[AASLD独家]访谈:在HCV清除之后,我们还应该做些什么?

2015/11/15 17:44:28 国际肝病网
  《国际肝病》:目前,丙型肝炎治疗取得了非常大的进展,几乎可以治愈所有患者。我们能够在全世界范围内清除HCV吗?
  Rockey教授: 我认为答案是肯定的。目前药物治疗效果非常好,即使对于进展期肝纤维化、肝硬化、合并并发症以及特殊患者人群都非常高效。当前,我们面临的挑战是新药的可及性问题,我认为一切都要取决于新药对市场的渗透。如果这些新药在全世界范围内都可以获得,那么我们最终可以将HCV清除。我相信这些新药不久将遍及很多国家。此外,另一个问题是,在美国,这些新药的价格非常昂贵,药企可能并不情愿降低药物的价格来使之广泛普及。
  I think the answer to that question is: yes. The treatments right now that are available are highly effective, even in patients with advanced cirrhosis, advanced fibrosis, patients with complications of liver disease, and even in special groups. The problem is availability of the new medications, so I think that it’s all going to depend on penetration of the new medications. If they’re available then I think Hepatitis C will ultimately be eradicated. I don’t suspect, however, that they’re going to be available real soon—in many places. I mean, right now, in the United States, they are extremely expensive and I think the companies right now are reluctant to make them widely available for reduced cost.
  《国际肝病》:如何定义丙型肝炎的“治愈”?
  Rockey教授:这是非常好的问题。多数人会将持续病毒学应答(SVR)定义为治疗结束后6个月,PCR检测病毒阴性,我认为这是一个很明确的标准。根据我的临床经验,可以将评估的时间提前至更早,因为如果患者一旦发生突破,多数是在治疗结束后的1~2个月内,更晚发生突破的情况并不多见。但是,我们通常习惯的定义是治疗结束后6个月检测。当然,多数获得SVR的患者体内的HCV被清除。重要的问题是远期的效果如何,那些已有肝纤维化或者是临床肝病进展的患者,他们的治疗效果如何。我的答案是可以期待上述病情得到逆转。正如我在报告中提到的,许多研究数据表明,多数丙型肝炎患者用新药治疗后可获得肝纤维化的逆转,发生并发症的风险降低。
  That’s a very good question. Most people would define a sustained virological response as the absence of virus measured by PCR six months after the end of treatment. So I consider that to be a definitive cure. In my clinical experience, you probably can assess cure earlier than that. There are not many patients who break through later; most patients will break through—if they’re going to—within one or two months. But the formal definition, I think, would be six months.

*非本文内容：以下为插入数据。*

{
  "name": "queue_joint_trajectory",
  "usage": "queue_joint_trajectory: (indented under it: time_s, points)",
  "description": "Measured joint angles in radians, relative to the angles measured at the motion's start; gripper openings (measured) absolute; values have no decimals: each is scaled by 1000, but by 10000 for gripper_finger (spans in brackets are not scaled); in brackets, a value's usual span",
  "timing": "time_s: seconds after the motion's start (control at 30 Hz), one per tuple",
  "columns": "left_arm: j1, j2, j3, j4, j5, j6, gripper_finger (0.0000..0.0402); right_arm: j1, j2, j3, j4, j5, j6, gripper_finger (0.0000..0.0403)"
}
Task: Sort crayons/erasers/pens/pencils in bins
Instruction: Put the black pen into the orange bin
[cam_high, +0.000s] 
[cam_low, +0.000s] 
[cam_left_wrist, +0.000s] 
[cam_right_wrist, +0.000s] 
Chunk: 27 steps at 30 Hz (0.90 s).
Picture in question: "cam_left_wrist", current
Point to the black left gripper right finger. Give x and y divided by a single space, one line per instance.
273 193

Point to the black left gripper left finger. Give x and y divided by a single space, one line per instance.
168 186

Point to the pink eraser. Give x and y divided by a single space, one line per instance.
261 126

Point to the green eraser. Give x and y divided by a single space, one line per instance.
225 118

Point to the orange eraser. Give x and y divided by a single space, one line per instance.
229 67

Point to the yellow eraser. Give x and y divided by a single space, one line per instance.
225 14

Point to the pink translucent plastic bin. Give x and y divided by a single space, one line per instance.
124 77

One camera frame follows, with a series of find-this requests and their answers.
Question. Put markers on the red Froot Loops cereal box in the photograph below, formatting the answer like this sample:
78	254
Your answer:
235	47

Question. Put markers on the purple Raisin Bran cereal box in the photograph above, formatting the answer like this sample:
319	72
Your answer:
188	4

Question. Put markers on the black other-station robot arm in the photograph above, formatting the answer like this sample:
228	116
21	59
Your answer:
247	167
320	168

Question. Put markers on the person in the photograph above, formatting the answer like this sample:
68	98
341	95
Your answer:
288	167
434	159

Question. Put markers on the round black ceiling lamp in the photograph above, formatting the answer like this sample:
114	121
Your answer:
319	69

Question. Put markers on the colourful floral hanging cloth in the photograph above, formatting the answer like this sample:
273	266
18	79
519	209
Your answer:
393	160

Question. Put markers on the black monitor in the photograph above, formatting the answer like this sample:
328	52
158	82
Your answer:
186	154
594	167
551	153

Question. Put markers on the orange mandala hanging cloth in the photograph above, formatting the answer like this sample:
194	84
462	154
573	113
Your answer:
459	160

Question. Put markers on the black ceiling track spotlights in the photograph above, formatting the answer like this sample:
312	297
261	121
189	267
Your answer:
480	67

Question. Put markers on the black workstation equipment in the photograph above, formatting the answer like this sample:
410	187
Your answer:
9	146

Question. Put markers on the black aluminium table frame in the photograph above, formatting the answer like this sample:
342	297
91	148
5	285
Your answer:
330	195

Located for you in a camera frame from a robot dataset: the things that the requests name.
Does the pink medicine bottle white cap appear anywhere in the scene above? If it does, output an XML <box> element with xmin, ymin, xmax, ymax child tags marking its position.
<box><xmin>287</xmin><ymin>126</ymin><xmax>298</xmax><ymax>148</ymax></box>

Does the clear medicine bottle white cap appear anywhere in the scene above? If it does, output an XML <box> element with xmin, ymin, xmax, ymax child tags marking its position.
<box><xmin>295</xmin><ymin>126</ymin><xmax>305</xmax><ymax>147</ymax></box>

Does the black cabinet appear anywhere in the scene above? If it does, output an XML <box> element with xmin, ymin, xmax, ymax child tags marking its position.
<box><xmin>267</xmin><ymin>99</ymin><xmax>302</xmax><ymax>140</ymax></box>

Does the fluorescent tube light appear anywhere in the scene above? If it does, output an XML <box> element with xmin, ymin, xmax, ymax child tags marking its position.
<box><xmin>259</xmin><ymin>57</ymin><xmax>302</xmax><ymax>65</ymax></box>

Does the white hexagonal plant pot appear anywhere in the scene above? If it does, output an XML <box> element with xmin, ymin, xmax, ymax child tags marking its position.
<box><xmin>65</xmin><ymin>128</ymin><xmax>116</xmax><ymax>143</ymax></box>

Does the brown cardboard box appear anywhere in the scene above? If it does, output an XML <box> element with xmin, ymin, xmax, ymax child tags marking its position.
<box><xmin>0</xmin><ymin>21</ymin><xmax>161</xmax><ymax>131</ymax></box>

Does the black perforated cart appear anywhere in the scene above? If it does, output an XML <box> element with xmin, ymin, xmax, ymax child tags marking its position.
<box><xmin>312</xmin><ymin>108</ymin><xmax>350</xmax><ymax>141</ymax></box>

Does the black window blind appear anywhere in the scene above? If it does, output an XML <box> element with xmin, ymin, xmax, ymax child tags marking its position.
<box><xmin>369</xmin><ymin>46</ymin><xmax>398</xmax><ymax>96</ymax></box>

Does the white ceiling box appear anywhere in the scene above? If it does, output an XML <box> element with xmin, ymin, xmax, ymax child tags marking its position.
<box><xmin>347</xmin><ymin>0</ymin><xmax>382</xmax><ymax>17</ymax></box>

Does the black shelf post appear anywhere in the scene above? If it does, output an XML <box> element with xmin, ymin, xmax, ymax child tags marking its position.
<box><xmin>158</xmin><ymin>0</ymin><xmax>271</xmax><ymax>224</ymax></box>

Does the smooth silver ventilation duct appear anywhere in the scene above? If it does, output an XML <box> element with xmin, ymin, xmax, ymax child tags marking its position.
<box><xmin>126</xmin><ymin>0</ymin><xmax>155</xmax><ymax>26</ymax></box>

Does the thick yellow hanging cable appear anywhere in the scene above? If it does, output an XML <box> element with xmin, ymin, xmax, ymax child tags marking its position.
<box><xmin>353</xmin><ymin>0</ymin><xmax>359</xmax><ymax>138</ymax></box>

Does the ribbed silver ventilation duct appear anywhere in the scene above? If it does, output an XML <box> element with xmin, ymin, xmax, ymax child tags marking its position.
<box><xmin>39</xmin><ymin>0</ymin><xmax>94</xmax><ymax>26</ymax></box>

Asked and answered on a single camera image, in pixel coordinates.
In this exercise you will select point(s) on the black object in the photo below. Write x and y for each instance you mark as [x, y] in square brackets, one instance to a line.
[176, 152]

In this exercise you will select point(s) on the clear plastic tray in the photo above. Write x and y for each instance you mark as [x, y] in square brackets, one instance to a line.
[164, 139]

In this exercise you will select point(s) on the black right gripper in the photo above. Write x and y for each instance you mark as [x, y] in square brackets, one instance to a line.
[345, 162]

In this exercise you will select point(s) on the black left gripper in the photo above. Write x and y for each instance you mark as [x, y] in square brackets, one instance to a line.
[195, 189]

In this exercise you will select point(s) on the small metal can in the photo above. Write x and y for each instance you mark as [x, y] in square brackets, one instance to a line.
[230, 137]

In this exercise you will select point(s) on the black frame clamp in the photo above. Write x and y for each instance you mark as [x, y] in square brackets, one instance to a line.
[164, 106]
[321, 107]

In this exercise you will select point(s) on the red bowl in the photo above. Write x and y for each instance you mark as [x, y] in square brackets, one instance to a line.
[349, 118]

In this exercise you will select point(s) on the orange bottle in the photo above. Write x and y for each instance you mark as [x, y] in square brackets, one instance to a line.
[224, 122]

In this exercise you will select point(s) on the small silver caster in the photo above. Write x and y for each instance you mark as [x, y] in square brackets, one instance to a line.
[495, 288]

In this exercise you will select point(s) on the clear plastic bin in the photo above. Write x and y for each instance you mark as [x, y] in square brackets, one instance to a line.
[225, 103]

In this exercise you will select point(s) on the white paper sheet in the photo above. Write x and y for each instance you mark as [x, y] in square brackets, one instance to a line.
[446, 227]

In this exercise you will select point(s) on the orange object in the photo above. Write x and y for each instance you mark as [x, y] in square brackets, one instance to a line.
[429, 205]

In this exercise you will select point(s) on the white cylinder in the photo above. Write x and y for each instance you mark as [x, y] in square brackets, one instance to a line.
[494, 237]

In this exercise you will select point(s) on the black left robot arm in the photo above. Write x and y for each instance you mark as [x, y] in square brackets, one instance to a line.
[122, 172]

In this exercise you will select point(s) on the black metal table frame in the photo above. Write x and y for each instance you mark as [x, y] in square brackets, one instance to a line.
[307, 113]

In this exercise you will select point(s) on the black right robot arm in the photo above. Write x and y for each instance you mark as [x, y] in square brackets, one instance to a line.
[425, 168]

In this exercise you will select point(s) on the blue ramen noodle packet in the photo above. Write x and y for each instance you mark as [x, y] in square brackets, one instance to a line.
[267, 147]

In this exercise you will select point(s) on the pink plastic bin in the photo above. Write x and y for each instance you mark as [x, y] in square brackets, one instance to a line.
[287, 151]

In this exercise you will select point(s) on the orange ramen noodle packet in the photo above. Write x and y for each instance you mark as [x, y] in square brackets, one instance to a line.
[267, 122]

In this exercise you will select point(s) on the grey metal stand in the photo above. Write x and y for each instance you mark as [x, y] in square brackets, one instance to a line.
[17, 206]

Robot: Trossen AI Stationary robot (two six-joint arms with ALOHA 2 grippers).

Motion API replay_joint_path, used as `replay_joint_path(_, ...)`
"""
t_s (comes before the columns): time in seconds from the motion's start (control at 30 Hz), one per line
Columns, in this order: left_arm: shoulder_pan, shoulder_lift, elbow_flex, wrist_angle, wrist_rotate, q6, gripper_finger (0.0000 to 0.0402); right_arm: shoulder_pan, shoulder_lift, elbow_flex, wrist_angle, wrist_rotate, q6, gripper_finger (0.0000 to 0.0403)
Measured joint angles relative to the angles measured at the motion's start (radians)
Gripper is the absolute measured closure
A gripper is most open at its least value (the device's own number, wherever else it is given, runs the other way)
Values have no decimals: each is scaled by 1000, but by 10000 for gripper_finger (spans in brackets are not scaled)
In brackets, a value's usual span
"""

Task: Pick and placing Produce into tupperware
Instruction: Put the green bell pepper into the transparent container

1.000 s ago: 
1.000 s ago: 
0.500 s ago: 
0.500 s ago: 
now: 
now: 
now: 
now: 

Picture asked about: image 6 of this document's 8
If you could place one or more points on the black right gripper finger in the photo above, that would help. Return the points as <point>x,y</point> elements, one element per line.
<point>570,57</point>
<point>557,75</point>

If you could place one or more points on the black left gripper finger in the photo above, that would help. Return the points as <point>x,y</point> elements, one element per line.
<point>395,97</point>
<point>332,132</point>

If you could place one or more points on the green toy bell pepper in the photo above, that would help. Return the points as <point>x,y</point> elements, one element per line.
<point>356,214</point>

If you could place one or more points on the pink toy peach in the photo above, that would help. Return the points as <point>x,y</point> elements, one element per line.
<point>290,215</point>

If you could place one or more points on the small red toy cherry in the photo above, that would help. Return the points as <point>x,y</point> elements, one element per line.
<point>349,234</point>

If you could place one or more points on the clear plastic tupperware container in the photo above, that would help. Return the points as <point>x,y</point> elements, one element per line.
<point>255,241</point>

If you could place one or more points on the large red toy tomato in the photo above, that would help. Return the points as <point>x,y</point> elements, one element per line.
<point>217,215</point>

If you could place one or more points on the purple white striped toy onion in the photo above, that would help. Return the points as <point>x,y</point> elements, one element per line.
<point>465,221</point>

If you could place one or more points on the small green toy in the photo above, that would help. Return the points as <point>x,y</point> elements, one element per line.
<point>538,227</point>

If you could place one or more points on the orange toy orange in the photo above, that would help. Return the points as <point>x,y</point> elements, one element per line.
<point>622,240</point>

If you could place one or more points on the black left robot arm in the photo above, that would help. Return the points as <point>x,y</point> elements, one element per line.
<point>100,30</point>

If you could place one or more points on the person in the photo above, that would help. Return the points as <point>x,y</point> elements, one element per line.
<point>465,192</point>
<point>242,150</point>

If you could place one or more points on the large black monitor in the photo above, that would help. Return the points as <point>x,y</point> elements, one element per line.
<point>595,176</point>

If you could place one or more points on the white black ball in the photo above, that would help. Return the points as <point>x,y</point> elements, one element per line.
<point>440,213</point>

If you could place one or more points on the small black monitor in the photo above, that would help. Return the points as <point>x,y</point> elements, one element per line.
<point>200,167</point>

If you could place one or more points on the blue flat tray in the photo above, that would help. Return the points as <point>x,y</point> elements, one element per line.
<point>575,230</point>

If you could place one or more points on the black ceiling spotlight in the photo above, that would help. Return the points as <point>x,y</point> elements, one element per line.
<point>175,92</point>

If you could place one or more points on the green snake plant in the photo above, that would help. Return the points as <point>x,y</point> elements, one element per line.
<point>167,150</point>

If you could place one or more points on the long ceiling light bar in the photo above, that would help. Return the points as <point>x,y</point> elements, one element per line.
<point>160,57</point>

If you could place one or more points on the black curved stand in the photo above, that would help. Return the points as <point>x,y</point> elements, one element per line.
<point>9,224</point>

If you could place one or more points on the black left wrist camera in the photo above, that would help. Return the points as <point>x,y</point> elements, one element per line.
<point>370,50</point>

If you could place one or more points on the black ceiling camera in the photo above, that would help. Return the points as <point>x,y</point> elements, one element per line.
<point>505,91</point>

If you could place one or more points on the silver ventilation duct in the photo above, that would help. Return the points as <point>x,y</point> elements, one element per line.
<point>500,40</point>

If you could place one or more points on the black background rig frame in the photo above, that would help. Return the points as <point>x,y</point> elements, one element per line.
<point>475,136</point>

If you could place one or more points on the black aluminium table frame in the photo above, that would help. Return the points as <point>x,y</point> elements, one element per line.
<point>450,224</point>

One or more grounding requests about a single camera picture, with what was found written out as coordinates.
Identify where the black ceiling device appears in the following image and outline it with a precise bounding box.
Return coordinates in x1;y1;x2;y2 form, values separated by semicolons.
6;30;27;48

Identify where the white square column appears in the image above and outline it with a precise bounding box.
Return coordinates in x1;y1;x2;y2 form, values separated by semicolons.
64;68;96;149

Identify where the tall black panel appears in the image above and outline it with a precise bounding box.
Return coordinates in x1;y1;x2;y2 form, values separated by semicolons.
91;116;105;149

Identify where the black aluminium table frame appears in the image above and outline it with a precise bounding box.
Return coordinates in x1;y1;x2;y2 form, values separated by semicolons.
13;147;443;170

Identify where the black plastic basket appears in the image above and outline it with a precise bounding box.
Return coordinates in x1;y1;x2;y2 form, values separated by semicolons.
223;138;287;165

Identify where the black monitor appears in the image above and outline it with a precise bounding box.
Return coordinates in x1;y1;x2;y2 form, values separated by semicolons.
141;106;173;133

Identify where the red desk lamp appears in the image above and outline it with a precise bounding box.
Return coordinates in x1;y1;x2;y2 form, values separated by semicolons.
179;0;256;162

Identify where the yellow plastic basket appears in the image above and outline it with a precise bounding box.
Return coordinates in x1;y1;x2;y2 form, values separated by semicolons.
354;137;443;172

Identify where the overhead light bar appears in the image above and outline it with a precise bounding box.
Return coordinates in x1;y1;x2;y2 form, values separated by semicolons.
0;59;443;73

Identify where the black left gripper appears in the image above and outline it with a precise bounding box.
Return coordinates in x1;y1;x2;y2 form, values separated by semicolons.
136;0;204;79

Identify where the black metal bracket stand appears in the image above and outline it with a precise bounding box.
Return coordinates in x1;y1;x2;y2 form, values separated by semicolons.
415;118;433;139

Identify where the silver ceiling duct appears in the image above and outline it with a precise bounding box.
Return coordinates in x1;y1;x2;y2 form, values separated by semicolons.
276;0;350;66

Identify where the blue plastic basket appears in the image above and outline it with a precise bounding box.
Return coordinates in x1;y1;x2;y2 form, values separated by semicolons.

  I think most patients who have an SVR will have eradicated the virus. I think that an important question here is what happens after that. So what can we expect after an SVR in terms of progression of fibrosis, or in terms of progression of clinical liver disease? I think the answer to that is that you can expect some reversion in many patients.  The talk that I just presented showed the data in a number of studies that demonstrated that most patients will have a reversion in fibrosis—so they have less fibrosis—and many patients will have a reduction in the likelihood of complications. So this is similar to the Hepatitis B story—as you’re well familiar with—in which complications get much better after successful therapy. With Hepatitis C, maybe there is not as profound an effect, but certainly an effect.
  《国际肝病》:获得SVR的患者还有必要接受额外的随访吗?
  Rockey教授: 我们已经解决了大部分问题,对患者进行连续监测是非常重要的问题。对于肝硬化患者必须进行随访,包括胆红素、白蛋白的肝功能检测以及国际标准化比值(INR)和肌酐等检查,以及静脉曲张以及肝细胞肝癌(HCC)的早期筛查。此外,肝纤维化的患者也有必要进行连续性的肝纤维化的评估,我个人倾向于血液学分子标志物的检测,Fibroscan也是可以接受的一种方法。我不知道在中国是否可用Fibroscan,这取决于该方法在当地的可用性以及当地医务人员的专业技能,在不同的地方,很可能会存在差异。
  Yes, I think we’ve addressed most of those. I think it’s important that patients have serial monitoring. In my own view, anybody who has cirrhosis must be followed up. I think that they should be followed up with serial liver tests, so bilirubin, albumin, INR, creatinine. Patients should also have screening for varices, and they should have screening for HCC. What we don’t know is how aggressive the screening program should be. It’s probably different so the guidelines have all been written based on the current understanding of Hepatitis C. This is a paradigm that’s going to shift the whole understanding and so I think the guidelines are going to change, but for right now, I would continue to follow the AASLD guidelines for screening, for varices, and HCC.
  专家简介:Don C. Rockey, MD  美国南卡罗来纳医科大学医疗系主任,其研究领域包常见的胃肠病学和肝病学问题,负责NIH多个研究项目,担任HepatologyLiver International杂志副主编,发表文章200余篇。